In 2004 and 2005 respectively, Excelled and OBC both applied to the United States Patent and Trademark Office ("PTO") to register the mark ROGUE. Excelled had previously registered the mark ROGUE LEATHER BY REILLY OLMES. App’x 764-65. As part of its application to register ROGUE, Excelled submitted a sworn declaration that, as of 2004, it was using ROGUE on "men’s, ladies’ and children’s clothing, namely coats, jackets, vests, shirts and pants." Id. at 786 (internal quotations omitted). After the PTO expressed concern about a likelihood of confusion from both parties’ uses of the mark, Excelled and OBC entered into a Settlement and Trademark Consent Agreement ("the Agreement") requiring each to delete certain items of clothing from their pending applications. Excelled consented to OBC’s registration of ROGUE for all clothing "excluding jackets, coats and skirts." Id. at 194. OBC consented to Excelled’s registration of ROGUE for "jackets, coats and skirts ... and/or footwear," and further to Excelled’s use of ROGUE on "jackets, coats, shirts and skirts." Id. at 193 (internal quotations omitted) (emphasis added). The Agreement asserted the parties’ belief that, "so long as the respective marks are used in the manner set forth in this Agreement there will be no likelihood of confusion between the respective marks." Id. at 194, 198.
OBC submitted a copy of the Agreement to the PTO and narrowed its application to "clothing, namely t-shirts, sweatshirts, polo shirts, turtlenecks, aprons, hats, and not including jackets, coats and skirts." Id. at 822 ¶88 (internal quotations and emphasis omitted). The PTO responded by explaining that "[t]he exclusion of specific articles of clothing is not enough to overcome a likelihood of confusion with an identical mark for other clothing items." Id. at 791 ¶20 (internal quotations omitted). OBC further narrowed its application to goods "sold primarily in the trademark owner’s brewpubs and web site." Id. at 822 ¶90. The PTO then registered OBC’s ROGUE mark for goods sold "primarily in the trademark owner’s brewpubs and web site." Id. at 792-93. The PTO also registered Excelled’s ROGUE mark for "clothing, namely, coats, jackets, vests, shirts and pants," Id. at 774 (registration number 3,346,559). Excelled subsequently filed a Declaration of Use and Incontestability for the mark ROGUE LEATHER BY REILLY OLMES, submitting to the PTO a sworn declaration that, as of February 2010, the mark was "in use in commerce on ... men’s women’s and children’s clothing made in whole or in substantial part of leather, namely, coats, vests, shirts, and pants." Id. at 767 (internal quotations omitted) (emphasis added). Excelled also registered the marks ROGUE STATE and ROGUE for footwear. Id. at 774.
II. Proceedings Below
On February 24, 2012, Excelled brought this action against OBC alleging inter alia trademark infringement under the Lanham Act, 15 U.S.C. §§ 1114, 1125, and the common law. OBC raised a series of affirmative defenses including the equitable defense of unclean hands. OBC also brought counterclaims alleging inter alia trademark infringement under the Lanham Act, 15 U.S.C. §§ 1114, 1125, and the common law and seeking cancellation of four of Excelled’s federal trademark registrations under a theory of fraud on the PTO.

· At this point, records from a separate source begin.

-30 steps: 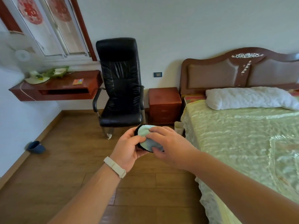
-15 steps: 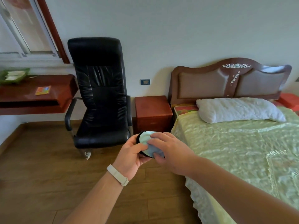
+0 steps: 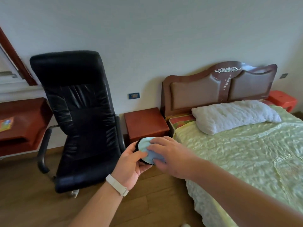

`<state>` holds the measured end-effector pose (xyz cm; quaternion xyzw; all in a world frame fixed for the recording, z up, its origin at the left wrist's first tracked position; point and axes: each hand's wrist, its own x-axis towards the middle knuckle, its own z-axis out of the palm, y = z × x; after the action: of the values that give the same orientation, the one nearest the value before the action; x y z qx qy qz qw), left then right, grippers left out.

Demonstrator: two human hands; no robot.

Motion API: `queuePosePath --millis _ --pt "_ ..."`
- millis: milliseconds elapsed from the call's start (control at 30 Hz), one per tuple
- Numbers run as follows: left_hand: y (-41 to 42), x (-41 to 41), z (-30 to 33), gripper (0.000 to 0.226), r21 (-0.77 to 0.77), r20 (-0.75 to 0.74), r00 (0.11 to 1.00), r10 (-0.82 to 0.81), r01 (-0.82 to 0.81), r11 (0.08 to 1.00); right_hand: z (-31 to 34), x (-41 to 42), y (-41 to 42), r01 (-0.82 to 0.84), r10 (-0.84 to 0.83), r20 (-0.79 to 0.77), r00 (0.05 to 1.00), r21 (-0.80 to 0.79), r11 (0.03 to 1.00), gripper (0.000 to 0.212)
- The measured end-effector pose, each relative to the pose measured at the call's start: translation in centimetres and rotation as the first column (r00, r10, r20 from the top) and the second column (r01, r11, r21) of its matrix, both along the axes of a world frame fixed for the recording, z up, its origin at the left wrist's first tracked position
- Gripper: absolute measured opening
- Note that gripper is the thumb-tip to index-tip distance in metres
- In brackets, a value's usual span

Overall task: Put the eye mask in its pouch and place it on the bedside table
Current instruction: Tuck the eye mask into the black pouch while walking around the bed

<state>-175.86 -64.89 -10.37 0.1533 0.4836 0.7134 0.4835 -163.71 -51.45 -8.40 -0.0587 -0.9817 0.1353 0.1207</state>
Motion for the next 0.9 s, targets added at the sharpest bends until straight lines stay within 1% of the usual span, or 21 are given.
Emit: queuePosePath --millis 167,267,400,567,633,767,900 --pt "6.5 -3.9 -1.1 0.035 -0.052 -0.01 1.0 0.001 -0.002 0.999 -1.9 -3.7 6.8 0.001 -0.001 0.002 1.0 -0.05 0.999 0.039" --pt "10.9 -6.7 -1.4 0.034 -0.072 -0.012 0.998 0.061 -0.061 0.996 -2.6 -7.1 11.9 -0.036 0.036 -0.008 0.999 -0.071 0.997 0.04" --pt "17.1 -10.2 -1.1 0.035 -0.105 0.026 0.99 0.137 -0.133 0.985 -2.5 -11.6 18.7 -0.108 0.107 -0.016 0.994 -0.094 0.99 0.042" --pt "25.8 -13.6 -0.9 0.034 -0.121 -0.001 0.985 0.174 -0.172 0.978 -2.7 -15.5 27.9 -0.146 0.146 -0.006 0.989 -0.08 0.986 0.043" --pt "28.9 -14.6 -0.9 0.035 -0.136 -0.008 0.984 0.18 -0.18 0.974 -2.9 -16.8 31.1 -0.157 0.155 -0.029 0.987 -0.075 0.985 0.043" --pt "33.0 -17.4 -1.1 0.033 -0.166 -0.007 0.982 0.189 -0.188 0.968 -3.5 -19.3 34.8 -0.153 0.15 -0.031 0.988 -0.123 0.98 0.045" --pt "36.5 -21.2 -2.0 0.035 -0.185 -0.011 0.979 0.202 -0.201 0.962 -4.2 -23.3 38.2 -0.175 0.17 -0.05 0.984 -0.128 0.976 0.044"
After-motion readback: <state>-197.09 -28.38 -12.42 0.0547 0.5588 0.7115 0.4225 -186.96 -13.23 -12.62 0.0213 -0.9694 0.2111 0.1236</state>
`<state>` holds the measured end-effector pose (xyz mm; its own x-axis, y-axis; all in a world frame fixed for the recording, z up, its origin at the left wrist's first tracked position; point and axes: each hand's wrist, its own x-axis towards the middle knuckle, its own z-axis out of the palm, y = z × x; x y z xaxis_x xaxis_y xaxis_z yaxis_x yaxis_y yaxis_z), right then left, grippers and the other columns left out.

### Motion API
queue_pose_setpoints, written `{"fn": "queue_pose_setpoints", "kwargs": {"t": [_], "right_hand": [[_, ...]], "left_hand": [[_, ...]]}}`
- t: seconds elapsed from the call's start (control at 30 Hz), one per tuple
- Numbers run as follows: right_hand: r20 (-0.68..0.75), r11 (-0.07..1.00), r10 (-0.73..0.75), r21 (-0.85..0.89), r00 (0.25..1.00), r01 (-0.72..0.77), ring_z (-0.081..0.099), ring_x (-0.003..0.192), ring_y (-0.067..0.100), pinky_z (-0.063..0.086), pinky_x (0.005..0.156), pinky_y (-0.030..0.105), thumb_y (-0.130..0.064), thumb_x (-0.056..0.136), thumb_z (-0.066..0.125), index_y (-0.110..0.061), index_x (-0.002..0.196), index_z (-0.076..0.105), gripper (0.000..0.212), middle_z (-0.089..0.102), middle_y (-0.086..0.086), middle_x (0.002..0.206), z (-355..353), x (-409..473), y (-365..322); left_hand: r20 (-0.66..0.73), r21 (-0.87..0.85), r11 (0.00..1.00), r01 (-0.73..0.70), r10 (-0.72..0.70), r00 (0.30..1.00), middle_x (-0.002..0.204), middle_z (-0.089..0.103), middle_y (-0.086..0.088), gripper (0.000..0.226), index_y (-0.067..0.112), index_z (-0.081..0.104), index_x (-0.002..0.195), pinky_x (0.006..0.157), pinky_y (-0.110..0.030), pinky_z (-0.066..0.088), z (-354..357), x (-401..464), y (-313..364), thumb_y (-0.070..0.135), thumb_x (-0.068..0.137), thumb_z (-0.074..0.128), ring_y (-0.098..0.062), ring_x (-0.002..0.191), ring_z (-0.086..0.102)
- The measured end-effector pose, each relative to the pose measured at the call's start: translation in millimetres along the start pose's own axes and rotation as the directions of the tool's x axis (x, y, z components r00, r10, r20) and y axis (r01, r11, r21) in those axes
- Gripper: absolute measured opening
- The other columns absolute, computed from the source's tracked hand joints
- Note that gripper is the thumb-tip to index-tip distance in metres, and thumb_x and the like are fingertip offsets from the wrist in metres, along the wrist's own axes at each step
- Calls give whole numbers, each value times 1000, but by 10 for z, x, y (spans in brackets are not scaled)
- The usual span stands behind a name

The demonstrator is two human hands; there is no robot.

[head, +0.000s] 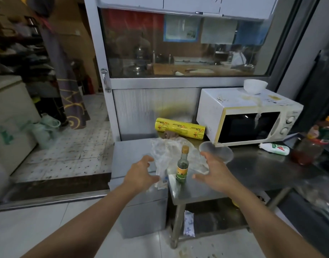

OBC moved for summary judgment dismissing Excelled’s claims, arguing that OBC’s prior use of the ROGUE mark defeated those claims as a matter of law. Excelled cross-moved for summary judgment granting its claims and dismissing OBC’s counterclaims, arguing inter alia that Excelled had priority in the ROGUE mark in the relevant market of department and clothing-only stores. On August 5, 2014, the district court granted summary judgment in favor of Excelled granting its trademark infringement claims and dismissing all of OBC’s counterclaims. Excelled Sheepskin & Leather Coat Corp. v. Or. Brewing Co. , No. 12 Civ. 1416 (GBD) (RLE), 2014 WL 3874193, at *13 (S.D.N.Y. Aug. 5, 2014). On September 28, 2016, the district court awarded damages and fees to Excelled and entered a permanent injunction against OBC’s use of the mark ROGUE "in the advertising or sale of any clothing in Department and Clothing Stores; or in any trade channels other than where OBC’s ROGUE branded beer is sold as complements to and in promotion of Defendant’s own brewing and beverage business." Excelled Sheepskin & Leather Coat Corp. v. Or. Brewing Co. , No. 12 Civ. 1416 (GBD) (REL), 2016 WL 5409482, at *4 (S.D.N.Y. Sept. 28, 2016). OBC timely filed notice of this appeal.
"The test [for trademark infringement] looks first to whether the plaintiff's mark is entitled to protection, and second to whether defendant's use of the mark is likely to cause consumers confusion as to the origin or sponsorship of the defendant's goods." Virgin Enters. Ltd. v. Nawab , 335 F.3d 141, 146 (2d Cir. 2003) ; see also Pirone v. MacMillan, Inc. , 894 F.2d 579, 581–82 (2d Cir. 1990). Whether a mark is entitled to protection depends, in part, upon a showing of prior use. See Virgin Enters. Ltd. v. Nawab , 335 F.3d at 146 ; see also Streetwise Maps, Inc. v. VanDam, Inc. , 159 F.3d 739, 741 (2d Cir. 1998) (explaining trademark law "protects the rights of the first user of a trademark"); La Societe Anonyme de Parfums le Galion v. Jean Patou, Inc. , 495 F.2d 1265, 1271 (2d Cir. 1974) ("The user who first appropriates the mark obtains [a]n enforceable right to exclude others from using it ....").
I. OBC’s Infringement Counterclaims
OBC appeals the district court’s grant of summary judgment to Excelled dismissing OBC’s counterclaims for trademark infringement and for cancellation of Excelled’s federal trademark registrations (Counts I-IV). While OBC opposed Excelled’s motion for summary judgment as to these counterclaims before the district court, OBC did not cross-move for summary judgment on its counterclaims.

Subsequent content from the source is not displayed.